If you choose the latter, proceed with caution, especially if you're looking at a fixer-upper. Because the cost of building materials and labor is growing, repairing or upgrading a home will be more expensive than previously.
“Prices for materials needed to renovate a home are likely to go up too and take longer to arrive than expected,” says Steven Gottlieb, a real estate agent with Coldwell Banker Warburg in New York. “Buyers need to plan accordingly, even for a minor facelift in a new home.”
4. Make your credit score and financial situation better
Qualifying for the lowest interest rates feasible would assist in reducing monthly spending to a minimal in a higher-cost market. However, you will need a good credit score to do so - often a 740 or more, depending on your lender.

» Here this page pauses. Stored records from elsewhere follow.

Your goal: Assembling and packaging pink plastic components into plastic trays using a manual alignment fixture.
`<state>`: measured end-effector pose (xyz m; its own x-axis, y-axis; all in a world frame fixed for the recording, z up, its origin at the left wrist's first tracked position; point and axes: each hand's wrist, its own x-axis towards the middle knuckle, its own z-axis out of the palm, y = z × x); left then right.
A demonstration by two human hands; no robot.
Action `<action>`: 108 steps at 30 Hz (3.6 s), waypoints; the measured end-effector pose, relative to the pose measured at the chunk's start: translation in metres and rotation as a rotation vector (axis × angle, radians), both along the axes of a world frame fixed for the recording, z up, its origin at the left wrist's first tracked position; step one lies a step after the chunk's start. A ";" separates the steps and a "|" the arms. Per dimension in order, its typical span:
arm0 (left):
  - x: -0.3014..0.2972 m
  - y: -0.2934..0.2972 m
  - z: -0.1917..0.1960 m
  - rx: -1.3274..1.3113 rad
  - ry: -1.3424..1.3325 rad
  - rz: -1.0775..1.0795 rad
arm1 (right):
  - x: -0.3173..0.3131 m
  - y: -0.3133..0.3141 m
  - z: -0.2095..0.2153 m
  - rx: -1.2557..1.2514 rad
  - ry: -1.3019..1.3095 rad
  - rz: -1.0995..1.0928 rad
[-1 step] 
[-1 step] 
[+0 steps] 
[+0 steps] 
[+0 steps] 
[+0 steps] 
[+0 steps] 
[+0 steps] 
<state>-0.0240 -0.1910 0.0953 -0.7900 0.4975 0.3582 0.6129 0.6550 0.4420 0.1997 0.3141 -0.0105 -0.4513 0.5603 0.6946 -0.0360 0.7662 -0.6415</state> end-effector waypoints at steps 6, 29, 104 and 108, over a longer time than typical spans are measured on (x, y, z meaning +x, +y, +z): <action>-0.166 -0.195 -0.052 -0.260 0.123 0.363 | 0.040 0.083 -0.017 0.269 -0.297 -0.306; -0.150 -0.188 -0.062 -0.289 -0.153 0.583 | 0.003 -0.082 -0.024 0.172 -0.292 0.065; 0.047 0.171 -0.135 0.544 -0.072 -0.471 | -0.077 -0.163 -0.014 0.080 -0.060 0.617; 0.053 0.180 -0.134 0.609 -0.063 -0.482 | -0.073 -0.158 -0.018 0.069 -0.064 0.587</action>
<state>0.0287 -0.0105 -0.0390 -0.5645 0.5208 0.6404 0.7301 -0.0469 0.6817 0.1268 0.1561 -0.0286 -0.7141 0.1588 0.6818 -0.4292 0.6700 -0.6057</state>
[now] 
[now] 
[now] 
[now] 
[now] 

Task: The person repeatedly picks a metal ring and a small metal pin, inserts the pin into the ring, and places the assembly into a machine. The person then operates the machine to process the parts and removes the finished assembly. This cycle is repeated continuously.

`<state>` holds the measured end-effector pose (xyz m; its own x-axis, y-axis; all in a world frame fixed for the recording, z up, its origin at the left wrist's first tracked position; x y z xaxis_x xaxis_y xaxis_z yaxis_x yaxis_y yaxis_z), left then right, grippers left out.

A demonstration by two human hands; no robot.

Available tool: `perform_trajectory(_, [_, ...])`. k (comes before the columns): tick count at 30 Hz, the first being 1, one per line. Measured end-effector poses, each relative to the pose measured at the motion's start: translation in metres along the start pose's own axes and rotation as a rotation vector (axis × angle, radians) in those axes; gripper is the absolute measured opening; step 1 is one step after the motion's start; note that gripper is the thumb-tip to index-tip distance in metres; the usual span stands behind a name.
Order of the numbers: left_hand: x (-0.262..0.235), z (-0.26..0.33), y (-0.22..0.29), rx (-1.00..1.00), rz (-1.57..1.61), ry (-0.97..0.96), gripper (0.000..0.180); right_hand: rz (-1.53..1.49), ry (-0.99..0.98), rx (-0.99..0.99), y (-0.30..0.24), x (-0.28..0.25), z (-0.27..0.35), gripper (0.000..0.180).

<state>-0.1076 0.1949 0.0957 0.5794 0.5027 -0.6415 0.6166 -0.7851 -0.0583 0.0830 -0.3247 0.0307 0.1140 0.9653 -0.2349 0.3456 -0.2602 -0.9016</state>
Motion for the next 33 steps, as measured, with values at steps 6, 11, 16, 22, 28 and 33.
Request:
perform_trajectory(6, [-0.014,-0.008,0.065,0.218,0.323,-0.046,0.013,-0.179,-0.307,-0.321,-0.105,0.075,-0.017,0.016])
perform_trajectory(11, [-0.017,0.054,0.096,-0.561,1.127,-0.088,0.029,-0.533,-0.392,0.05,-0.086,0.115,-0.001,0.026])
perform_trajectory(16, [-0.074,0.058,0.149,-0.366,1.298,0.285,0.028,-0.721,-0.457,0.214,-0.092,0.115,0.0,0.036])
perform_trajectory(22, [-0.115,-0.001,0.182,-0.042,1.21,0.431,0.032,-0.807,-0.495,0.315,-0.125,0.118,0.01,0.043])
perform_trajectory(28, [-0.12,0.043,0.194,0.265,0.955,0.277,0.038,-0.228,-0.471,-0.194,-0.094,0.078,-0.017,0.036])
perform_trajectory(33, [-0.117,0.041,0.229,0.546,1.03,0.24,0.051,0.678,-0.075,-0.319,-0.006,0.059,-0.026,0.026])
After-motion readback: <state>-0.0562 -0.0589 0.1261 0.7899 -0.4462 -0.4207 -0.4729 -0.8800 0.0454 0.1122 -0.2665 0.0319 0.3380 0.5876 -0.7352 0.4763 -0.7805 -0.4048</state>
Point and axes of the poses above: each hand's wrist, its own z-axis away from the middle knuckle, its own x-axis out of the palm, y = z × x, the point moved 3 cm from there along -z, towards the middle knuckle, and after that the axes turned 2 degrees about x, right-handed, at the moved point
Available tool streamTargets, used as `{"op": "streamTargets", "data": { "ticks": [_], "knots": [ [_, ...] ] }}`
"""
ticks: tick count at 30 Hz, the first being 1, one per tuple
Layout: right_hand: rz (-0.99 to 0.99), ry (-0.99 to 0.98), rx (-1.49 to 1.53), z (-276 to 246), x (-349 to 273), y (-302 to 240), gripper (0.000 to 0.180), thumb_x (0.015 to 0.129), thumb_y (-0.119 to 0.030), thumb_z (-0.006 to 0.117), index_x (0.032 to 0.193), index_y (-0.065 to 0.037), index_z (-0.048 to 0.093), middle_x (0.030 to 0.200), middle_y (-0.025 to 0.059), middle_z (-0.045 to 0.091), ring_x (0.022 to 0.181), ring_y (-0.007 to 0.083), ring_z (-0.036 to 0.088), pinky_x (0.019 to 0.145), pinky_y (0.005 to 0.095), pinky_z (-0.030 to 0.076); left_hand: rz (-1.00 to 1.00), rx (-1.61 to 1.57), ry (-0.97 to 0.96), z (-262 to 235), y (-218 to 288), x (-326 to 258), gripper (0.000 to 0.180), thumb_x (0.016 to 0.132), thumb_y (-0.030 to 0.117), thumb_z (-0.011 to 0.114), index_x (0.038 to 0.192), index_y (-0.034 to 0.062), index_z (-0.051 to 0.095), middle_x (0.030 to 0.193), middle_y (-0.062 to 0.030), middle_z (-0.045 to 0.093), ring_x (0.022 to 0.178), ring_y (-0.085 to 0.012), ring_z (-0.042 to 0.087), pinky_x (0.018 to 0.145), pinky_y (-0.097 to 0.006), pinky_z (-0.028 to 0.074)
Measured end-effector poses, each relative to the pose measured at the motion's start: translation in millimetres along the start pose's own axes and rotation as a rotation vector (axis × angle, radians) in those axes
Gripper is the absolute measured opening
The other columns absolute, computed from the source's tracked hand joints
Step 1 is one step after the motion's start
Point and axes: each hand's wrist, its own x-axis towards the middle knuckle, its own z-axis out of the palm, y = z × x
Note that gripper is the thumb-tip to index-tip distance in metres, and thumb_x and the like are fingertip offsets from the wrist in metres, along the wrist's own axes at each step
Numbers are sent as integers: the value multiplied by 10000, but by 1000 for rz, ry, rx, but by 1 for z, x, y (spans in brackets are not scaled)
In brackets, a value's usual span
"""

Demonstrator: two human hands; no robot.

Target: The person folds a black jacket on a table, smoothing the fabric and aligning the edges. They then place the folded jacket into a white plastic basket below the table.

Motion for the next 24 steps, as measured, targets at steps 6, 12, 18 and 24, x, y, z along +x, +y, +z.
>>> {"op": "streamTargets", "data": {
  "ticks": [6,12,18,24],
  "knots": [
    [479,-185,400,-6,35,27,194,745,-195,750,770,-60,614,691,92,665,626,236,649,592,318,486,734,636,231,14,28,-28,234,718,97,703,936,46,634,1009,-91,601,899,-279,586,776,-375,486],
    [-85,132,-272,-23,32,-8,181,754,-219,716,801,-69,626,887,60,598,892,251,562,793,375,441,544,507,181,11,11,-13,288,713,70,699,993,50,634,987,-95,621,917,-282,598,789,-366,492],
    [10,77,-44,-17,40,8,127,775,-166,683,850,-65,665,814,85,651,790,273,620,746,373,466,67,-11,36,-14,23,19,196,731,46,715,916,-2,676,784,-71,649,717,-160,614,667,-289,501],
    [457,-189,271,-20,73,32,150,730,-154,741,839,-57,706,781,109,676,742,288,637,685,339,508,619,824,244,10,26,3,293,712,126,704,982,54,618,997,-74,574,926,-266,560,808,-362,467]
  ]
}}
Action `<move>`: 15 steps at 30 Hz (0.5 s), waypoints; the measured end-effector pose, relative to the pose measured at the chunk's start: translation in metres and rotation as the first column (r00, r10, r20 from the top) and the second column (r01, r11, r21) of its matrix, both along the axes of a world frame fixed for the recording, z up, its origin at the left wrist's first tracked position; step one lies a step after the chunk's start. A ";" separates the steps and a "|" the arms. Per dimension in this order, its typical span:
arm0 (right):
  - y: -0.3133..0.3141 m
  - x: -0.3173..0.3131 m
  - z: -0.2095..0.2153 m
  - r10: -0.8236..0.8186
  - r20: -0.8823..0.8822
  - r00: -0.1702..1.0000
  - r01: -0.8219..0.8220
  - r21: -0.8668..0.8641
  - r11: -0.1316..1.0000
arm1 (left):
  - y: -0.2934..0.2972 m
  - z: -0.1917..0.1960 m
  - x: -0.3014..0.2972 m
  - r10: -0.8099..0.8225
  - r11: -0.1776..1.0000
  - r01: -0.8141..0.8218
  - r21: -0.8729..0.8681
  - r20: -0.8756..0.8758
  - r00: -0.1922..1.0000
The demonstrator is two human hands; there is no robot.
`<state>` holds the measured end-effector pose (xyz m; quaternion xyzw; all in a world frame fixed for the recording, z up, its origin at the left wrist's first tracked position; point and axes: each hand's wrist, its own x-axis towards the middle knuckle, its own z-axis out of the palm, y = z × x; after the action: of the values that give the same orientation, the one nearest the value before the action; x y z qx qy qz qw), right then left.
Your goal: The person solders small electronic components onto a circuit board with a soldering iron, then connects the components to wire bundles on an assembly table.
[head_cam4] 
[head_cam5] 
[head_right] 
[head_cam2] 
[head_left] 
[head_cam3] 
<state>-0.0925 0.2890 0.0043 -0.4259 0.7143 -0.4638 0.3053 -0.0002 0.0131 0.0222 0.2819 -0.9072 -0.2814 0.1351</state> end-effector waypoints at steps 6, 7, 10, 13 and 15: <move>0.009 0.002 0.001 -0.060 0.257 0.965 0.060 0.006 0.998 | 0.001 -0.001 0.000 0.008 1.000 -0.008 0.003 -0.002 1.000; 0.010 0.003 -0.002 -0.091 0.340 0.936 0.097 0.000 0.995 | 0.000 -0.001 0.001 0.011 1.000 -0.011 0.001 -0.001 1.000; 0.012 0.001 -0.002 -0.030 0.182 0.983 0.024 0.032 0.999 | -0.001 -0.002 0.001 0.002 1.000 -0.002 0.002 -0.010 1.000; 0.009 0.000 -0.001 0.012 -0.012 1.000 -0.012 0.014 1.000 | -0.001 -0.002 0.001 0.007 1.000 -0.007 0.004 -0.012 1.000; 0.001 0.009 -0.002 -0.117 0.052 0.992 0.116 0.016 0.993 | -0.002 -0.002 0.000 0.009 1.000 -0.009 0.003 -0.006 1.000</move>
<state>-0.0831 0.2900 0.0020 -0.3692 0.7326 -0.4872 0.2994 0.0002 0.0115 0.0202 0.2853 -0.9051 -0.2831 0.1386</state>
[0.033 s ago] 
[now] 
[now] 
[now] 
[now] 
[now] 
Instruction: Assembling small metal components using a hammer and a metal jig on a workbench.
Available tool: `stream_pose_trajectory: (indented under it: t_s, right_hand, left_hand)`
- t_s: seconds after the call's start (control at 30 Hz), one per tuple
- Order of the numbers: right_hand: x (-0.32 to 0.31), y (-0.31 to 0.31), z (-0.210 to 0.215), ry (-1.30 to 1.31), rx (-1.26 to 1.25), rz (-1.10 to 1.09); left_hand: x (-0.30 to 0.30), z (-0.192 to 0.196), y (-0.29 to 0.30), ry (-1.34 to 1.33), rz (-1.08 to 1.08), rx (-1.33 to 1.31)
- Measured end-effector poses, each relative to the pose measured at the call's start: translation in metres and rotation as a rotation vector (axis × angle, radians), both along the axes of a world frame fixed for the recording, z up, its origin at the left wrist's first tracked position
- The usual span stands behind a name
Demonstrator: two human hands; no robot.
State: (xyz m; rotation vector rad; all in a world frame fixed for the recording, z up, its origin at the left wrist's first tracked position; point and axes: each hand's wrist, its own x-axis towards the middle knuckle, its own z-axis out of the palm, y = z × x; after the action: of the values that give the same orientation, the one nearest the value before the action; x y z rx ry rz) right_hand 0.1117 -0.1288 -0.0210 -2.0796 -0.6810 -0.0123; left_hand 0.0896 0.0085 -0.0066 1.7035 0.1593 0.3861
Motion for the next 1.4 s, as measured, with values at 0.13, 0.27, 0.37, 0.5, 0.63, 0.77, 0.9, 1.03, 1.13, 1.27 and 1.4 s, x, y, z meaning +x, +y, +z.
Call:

"Keeping your credit score as high as possible can earn you the greatest mortgage rate, lowering your payment," adds Duban.
You may improve your credit score by paying down bills, avoiding late payments, and correcting any inaccuracies on your credit report.
You could also wish to bring a larger deposit to the table. As a result, the lender's risk is reduced, and you may be rewarded with a cheaper interest rate. It also safeguards you in the event that home prices fall over time.
"A larger down payment functions as a greater buffer against real estate value reductions," Bell explains. "The more money put down, the less likely it is that a modest drop in the market will leave buyers owing more than their future property is worth."
5. Consider alternatives to a 30-year fixed-rate mortgage
Finally, if you want to save money in the face of inflation, you should carefully select your home loan. "There are many various options available that could work well for you as a buyer," says Heck, "and putting 20% down and having a 30-year mortgage is not always the greatest fit."
For certain buyers, an adjustable-rate mortgage (ARM) may be a better alternative. These have reduced interest rates for the first few years of the loan period — usually three, five, or seven years — and then the rate can adjust. These could be a good option for buyers who know they won't be staying in the house for long.
"An ARM allows a buyer to lock in a lower-than-average mortgage rate for a specified period of time," says Kimberly Jay of Compass in New York. "If a buyer does not intend to live in the home for an extended period of time, this can save them money."
There are also loans with low down payment requirements and no mortgage insurance fees, which may help qualifying buyers weather the inflationary storm. Before you start looking for a property, go to a loan officer or mortgage broker to see what financing programs you might qualify for, and shop around. The rates and terms of a mortgage might differ dramatically from one lender to the next.